Um...

...why are we still using the term "out-of-wedlock birth" in the year 2009?

First of all, that term is hostile to the millions of Americans who can't get married, by virtue of having the unmitigated temerity to love someone of the same sex, many of whom nonetheless happen to be parents.

Secondly, you've got to be a real full-tilt dunderhead of mythic proportions to still give a flying fuck at this point about whether a child is born inside the confines of a traditional marriage, given the enormous preponderance of evidence that being hetero and hitched doesn't axiomatically mean being a good parent.

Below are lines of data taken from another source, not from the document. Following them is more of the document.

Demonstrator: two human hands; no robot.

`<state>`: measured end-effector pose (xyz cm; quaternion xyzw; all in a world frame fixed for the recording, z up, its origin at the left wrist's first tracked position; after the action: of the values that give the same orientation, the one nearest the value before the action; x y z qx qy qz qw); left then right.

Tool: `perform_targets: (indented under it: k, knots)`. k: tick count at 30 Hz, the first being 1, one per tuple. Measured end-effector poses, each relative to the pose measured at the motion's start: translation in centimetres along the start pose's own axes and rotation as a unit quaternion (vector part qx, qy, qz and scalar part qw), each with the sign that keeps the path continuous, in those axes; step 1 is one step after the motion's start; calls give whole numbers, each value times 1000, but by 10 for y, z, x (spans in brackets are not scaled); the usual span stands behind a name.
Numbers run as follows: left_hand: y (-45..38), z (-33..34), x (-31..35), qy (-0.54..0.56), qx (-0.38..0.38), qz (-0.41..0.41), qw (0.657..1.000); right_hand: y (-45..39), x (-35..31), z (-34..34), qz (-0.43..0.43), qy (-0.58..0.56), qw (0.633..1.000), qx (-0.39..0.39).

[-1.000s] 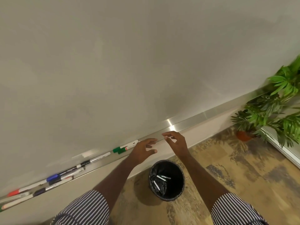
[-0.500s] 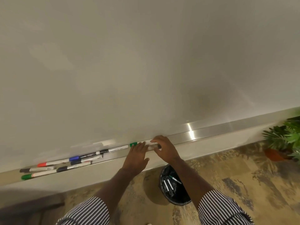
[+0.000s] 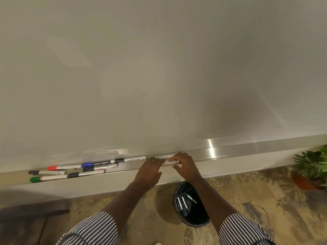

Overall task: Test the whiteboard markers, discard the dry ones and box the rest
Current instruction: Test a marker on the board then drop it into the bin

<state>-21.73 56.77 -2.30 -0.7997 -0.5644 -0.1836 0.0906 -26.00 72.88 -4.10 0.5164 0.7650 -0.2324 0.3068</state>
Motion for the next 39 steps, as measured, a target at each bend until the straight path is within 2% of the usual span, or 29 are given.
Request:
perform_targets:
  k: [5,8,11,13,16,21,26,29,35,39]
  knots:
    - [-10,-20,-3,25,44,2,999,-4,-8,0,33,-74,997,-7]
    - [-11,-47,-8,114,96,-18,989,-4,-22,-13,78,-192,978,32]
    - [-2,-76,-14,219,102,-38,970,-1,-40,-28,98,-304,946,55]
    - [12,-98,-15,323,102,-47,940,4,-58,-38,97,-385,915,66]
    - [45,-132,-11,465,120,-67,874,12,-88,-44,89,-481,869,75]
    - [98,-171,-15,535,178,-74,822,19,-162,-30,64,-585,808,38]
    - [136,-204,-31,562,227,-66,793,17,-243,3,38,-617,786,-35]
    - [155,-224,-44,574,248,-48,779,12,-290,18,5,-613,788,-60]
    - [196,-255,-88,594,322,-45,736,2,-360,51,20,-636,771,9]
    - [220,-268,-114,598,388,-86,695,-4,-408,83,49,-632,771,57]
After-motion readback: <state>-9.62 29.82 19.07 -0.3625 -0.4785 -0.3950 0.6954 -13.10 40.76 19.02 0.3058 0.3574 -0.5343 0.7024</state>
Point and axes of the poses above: each hand's wrist, its own y-axis away from the middle knuckle, its own z-axis out of the palm, x = y × z, the point moved 7 cm from there along -y, towards the middle knuckle, and after that the axes turned 3 degrees about -x, right-handed, at the moved point
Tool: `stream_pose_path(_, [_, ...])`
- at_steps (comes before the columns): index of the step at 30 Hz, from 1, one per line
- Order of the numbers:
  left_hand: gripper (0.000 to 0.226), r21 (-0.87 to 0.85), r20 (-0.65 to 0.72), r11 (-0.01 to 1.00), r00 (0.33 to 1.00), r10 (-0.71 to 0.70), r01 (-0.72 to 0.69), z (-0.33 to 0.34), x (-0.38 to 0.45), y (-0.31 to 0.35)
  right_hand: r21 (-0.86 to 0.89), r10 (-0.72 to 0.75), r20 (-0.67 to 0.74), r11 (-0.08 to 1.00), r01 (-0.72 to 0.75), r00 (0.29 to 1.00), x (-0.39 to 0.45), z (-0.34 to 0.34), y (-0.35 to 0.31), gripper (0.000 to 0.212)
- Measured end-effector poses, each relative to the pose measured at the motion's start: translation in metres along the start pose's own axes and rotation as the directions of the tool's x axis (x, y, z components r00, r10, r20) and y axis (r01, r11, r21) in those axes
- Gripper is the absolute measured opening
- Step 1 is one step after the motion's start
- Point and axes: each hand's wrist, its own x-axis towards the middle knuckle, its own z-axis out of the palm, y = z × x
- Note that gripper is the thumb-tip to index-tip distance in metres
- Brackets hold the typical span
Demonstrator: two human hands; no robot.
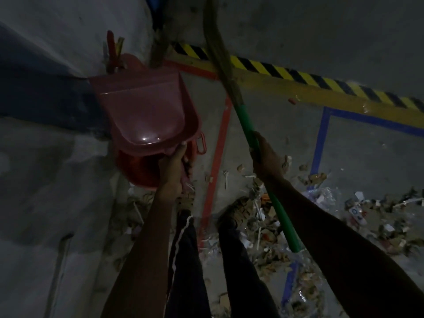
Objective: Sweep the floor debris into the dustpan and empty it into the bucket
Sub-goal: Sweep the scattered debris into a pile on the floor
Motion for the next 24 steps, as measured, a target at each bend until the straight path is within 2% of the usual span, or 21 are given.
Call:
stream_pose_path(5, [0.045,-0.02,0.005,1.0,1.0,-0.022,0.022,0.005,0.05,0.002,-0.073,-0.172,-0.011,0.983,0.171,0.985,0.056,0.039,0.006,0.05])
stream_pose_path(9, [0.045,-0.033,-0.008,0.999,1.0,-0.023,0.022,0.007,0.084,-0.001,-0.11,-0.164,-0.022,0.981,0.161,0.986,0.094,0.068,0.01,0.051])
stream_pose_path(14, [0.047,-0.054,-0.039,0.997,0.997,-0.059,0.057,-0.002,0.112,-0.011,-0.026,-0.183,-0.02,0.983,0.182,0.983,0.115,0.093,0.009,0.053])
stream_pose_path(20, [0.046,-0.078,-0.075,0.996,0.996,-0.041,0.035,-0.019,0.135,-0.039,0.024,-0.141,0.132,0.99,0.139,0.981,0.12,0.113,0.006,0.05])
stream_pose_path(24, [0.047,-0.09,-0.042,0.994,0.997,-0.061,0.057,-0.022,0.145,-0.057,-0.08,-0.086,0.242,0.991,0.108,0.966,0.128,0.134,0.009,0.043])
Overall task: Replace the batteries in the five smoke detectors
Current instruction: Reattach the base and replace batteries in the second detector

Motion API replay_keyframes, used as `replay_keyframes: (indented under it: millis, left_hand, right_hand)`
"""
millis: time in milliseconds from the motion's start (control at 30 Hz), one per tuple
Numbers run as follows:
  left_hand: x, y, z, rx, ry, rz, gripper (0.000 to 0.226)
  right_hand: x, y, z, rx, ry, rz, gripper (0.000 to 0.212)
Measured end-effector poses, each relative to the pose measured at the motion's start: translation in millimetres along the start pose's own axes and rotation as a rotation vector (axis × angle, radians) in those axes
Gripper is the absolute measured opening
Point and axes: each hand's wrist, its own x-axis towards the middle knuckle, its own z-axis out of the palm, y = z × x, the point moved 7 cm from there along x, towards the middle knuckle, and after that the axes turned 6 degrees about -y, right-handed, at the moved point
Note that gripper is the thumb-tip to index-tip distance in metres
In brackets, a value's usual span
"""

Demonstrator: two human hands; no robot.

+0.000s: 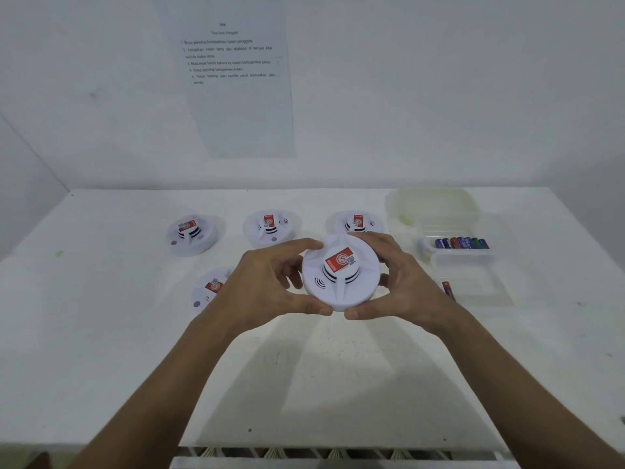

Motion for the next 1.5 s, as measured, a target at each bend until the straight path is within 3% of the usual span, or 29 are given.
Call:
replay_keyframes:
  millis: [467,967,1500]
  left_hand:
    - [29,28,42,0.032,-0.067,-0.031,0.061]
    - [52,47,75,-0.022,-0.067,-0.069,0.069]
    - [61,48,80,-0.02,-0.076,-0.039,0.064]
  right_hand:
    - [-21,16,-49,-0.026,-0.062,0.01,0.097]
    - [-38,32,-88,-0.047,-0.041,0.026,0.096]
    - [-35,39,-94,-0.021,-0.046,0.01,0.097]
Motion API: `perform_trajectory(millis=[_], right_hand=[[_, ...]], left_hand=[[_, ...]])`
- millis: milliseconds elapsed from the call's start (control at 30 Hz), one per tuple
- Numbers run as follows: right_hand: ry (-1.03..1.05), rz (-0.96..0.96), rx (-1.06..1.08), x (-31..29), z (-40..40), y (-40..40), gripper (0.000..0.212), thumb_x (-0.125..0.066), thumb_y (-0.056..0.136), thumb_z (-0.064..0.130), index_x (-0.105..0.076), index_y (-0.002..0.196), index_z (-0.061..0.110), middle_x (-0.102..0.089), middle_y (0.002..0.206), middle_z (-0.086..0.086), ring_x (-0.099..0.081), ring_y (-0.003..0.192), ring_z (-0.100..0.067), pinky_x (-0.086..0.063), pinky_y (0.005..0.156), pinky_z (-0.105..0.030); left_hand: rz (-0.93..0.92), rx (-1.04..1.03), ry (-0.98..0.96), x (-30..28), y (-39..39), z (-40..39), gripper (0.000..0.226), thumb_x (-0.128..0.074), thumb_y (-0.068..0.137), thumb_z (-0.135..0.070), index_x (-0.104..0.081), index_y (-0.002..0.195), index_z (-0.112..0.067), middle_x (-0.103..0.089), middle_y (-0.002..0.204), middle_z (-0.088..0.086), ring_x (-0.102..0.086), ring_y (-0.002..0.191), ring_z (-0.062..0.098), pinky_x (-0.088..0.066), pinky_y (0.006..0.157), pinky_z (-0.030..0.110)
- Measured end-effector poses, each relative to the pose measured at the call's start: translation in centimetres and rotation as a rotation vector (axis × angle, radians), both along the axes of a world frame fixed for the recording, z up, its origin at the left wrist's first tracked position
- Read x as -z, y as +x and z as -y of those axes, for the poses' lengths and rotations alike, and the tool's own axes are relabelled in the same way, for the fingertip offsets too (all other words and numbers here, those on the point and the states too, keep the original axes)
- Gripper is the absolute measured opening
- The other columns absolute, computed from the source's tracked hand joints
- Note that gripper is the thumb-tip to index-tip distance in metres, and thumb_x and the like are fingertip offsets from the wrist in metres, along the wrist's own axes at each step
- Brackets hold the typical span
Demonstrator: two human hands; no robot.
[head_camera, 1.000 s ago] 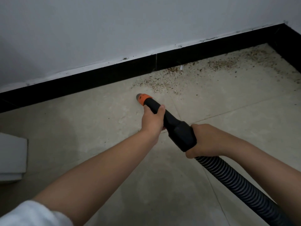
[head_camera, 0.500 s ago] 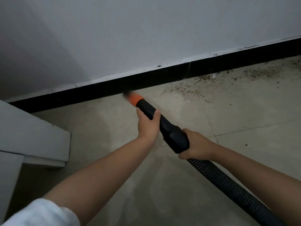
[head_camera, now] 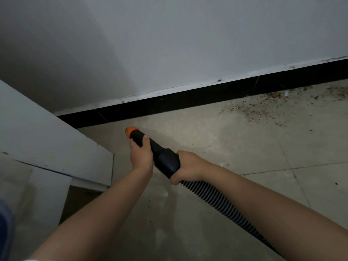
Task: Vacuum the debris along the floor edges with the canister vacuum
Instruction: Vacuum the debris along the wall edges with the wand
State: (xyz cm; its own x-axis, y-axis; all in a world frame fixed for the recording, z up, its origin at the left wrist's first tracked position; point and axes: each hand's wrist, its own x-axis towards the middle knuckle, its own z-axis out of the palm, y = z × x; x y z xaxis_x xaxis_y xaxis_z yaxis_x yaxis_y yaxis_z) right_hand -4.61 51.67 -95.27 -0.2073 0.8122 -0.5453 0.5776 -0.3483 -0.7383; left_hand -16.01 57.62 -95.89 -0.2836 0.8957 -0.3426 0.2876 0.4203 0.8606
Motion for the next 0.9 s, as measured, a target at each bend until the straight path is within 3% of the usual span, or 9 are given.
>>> perform_trajectory(millis=[167,333,467,667,767,900], right_hand=[[-0.024,-0.012,0.023,0.2,-1.2,-1.7,0.042,-0.072,0.071,0.015,-0.043,0.1,0.012,-0.05,0.098,-0.006,-0.054,0.086,-0.02,-0.047,0.067,-0.029],[-0.029,-0.031,0.074,0.1,-1.5,-1.3,0.041,-0.072,0.072,0.013,-0.043,0.101,0.012,-0.05,0.096,-0.004,-0.053,0.086,-0.02,-0.046,0.064,-0.027],[-0.006,-0.042,0.127,-0.3,-0.1,0.9,0.039,-0.073,0.071,0.013,-0.045,0.098,0.015,-0.05,0.084,0.003,-0.052,0.074,-0.011,-0.044,0.057,-0.022],[0.074,0.052,0.151,-1.7,6.1,7.2,0.051,-0.078,0.057,0.021,-0.047,0.096,0.017,-0.051,0.084,0.009,-0.051,0.073,-0.003,-0.041,0.057,-0.018],[0.026,0.104,0.136,-2.1,8.6,9.6,0.046,-0.08,0.06,0.018,-0.048,0.092,0.017,-0.052,0.082,0.008,-0.052,0.07,-0.003,-0.04,0.055,-0.017],[0.002,0.129,0.146,-2.2,11.2,11.7,0.044,-0.074,0.049,0.028,-0.042,0.079,0.025,-0.052,0.08,0.008,-0.051,0.068,-0.003,-0.038,0.052,-0.016]], left_hand=[[0.049,0.0,-0.034,0.4,-1.2,-1.3,0.044,-0.041,0.098,-0.026,-0.035,0.139,-0.011,-0.049,0.13,0.013,-0.051,0.112,0.028,-0.042,0.089,0.034],[0.117,0.052,-0.069,0.3,-1.0,-2.1,0.046,-0.044,0.097,-0.025,-0.034,0.139,-0.011,-0.049,0.131,0.015,-0.051,0.115,0.031,-0.044,0.098,0.043],[0.255,0.082,-0.118,-0.3,0.7,-1.6,0.046,-0.048,0.096,-0.02,-0.035,0.138,-0.01,-0.049,0.131,0.015,-0.052,0.113,0.03,-0.046,0.095,0.041],[0.477,0.197,-0.277,-2.5,5.4,2.8,0.05,-0.054,0.092,-0.02,-0.033,0.137,-0.011,-0.054,0.105,0.006,-0.058,0.087,0.019,-0.05,0.088,0.038],[0.498,0.226,-0.362,-2.5,7.6,5.1,0.049,-0.053,0.093,-0.022,-0.033,0.137,-0.01,-0.055,0.104,0.006,-0.058,0.081,0.016,-0.05,0.08,0.033],[0.439,0.258,-0.406,-2.2,10.0,7.4,0.05,-0.053,0.094,-0.024,-0.033,0.137,-0.009,-0.056,0.102,0.005,-0.058,0.074,0.014,-0.051,0.082,0.034]])
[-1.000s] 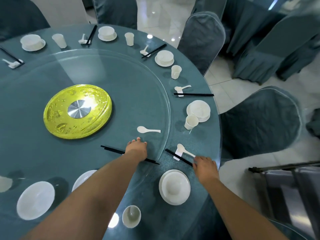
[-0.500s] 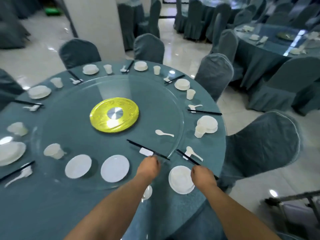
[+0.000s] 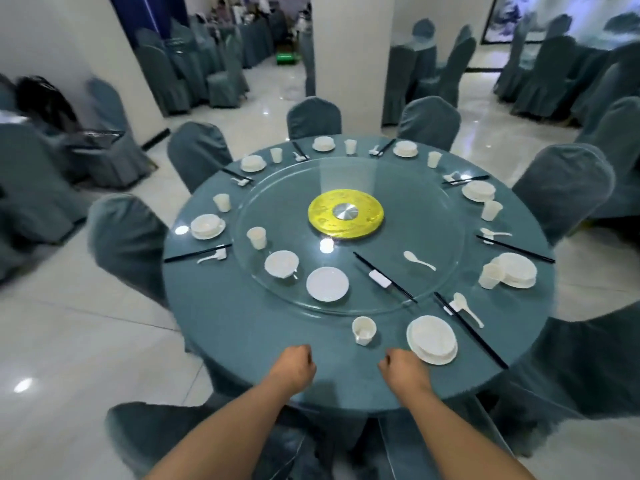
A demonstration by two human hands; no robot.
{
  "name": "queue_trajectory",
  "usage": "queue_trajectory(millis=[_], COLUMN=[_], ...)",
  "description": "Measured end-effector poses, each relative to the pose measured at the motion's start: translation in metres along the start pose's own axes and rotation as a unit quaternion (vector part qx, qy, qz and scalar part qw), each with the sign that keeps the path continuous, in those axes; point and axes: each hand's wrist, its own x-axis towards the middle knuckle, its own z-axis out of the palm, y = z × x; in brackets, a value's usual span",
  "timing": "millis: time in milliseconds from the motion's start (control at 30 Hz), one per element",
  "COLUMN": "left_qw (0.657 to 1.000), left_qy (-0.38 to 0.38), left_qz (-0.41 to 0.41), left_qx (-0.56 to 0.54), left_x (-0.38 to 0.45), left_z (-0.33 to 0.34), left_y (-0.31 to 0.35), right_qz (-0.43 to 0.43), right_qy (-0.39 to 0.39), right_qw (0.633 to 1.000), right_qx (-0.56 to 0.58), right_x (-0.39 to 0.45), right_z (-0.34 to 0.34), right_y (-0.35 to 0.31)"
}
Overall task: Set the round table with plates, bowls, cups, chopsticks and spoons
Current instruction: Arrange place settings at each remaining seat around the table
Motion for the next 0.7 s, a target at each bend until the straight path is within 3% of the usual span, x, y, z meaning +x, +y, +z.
queue_trajectory(millis=[233,467,700], left_qw=[0.999,0.998,0.997], left_qy=[0.018,0.032,0.038], left_qz=[-0.035,-0.059,-0.056], left_qx=[0.006,0.000,-0.046], left_x=[-0.047,-0.078,-0.079], left_z=[-0.021,-0.049,-0.088], left_y=[-0.058,-0.145,-0.240], right_qz=[-0.029,-0.070,-0.036], right_qy=[-0.023,-0.043,-0.033], right_qw=[0.999,0.996,0.998], right_qx=[0.027,0.017,0.025], right_x=[-0.026,-0.039,-0.053], right_z=[0.015,0.042,0.064], right_y=[-0.054,-0.152,-0.240])
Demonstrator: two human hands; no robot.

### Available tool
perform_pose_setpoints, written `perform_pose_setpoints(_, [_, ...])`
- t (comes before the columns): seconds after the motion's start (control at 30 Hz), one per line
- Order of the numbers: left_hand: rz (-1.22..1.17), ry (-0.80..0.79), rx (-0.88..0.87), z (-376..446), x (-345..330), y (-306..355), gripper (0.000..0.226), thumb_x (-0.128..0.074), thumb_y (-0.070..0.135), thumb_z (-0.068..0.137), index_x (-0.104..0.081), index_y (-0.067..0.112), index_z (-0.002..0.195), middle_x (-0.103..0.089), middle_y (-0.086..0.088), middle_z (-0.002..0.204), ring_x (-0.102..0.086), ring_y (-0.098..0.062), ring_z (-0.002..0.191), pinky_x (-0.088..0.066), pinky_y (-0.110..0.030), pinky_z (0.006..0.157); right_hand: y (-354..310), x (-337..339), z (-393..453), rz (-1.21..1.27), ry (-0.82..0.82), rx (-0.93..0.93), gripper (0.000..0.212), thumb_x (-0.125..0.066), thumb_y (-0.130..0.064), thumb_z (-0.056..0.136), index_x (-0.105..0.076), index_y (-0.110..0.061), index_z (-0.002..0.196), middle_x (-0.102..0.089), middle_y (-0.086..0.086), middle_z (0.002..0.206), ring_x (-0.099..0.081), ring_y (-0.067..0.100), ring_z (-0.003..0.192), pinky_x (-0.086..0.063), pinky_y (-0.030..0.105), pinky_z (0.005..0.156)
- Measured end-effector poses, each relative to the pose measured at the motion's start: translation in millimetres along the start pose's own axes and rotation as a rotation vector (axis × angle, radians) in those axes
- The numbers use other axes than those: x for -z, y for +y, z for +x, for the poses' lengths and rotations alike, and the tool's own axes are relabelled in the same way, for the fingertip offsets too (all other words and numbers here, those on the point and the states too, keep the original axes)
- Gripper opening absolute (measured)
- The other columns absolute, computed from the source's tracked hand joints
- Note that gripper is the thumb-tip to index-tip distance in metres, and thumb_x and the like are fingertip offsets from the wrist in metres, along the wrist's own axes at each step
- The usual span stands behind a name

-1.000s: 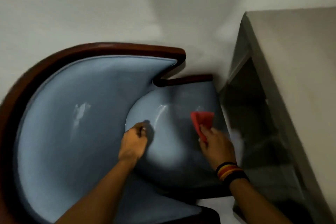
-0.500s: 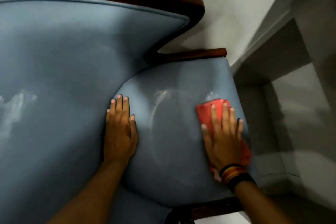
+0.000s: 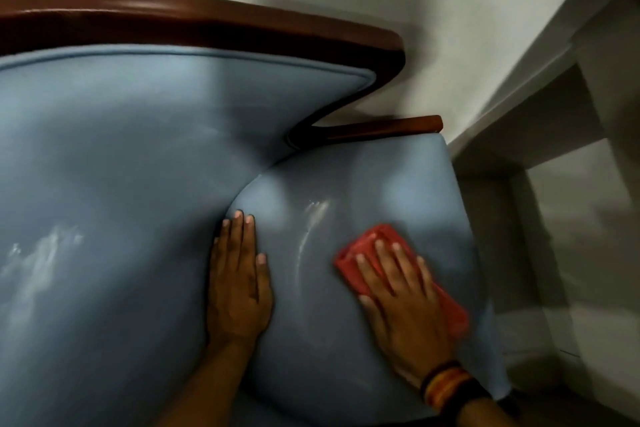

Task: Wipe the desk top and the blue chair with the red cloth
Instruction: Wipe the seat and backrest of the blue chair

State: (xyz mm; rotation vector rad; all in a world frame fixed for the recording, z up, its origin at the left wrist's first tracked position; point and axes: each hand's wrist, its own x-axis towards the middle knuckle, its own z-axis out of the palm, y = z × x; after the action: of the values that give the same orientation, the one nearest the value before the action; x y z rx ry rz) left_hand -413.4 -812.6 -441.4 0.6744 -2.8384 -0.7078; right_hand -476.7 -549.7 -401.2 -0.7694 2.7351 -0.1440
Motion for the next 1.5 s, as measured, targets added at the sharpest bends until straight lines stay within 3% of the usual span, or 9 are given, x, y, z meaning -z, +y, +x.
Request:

What's most important to any child's well-being are security, love, empathy, and the freedom and encouragement to be who they are. The capacity and willingness to provide those things are not limited to people who are hetero and hitched. Those things are not somehow better or more meaningful if they are provided by people who are hetero and hitched. It just doesn't work that way.

It doesn't matter whether security and love and empathy and support emanate from the inside of a traditional marriage, and it doesn't matter if it's two parents or one parent or a mom and a grandma or a dad and an uncle or an older sibling providing that stuff, and it doesn't matter if the person/s providing it are straight or gay or trans or cisgender or biological relatives or a family of choice or any combination thereof. All that matters is that a kid feels safe, and loved, and understood, and allowed to be hirself, whatever that may be.

And maybe, just maybe, "out-of-wedlock" isn't as fucking important as "out-of-a-country-that-cares-about-making-sure-all-its-children-are-healthy-happy-and-well-educated."

Maybe we could more about what happens to a kid after zie's born and less time caring about in what circumstances zie's born. Just a thought.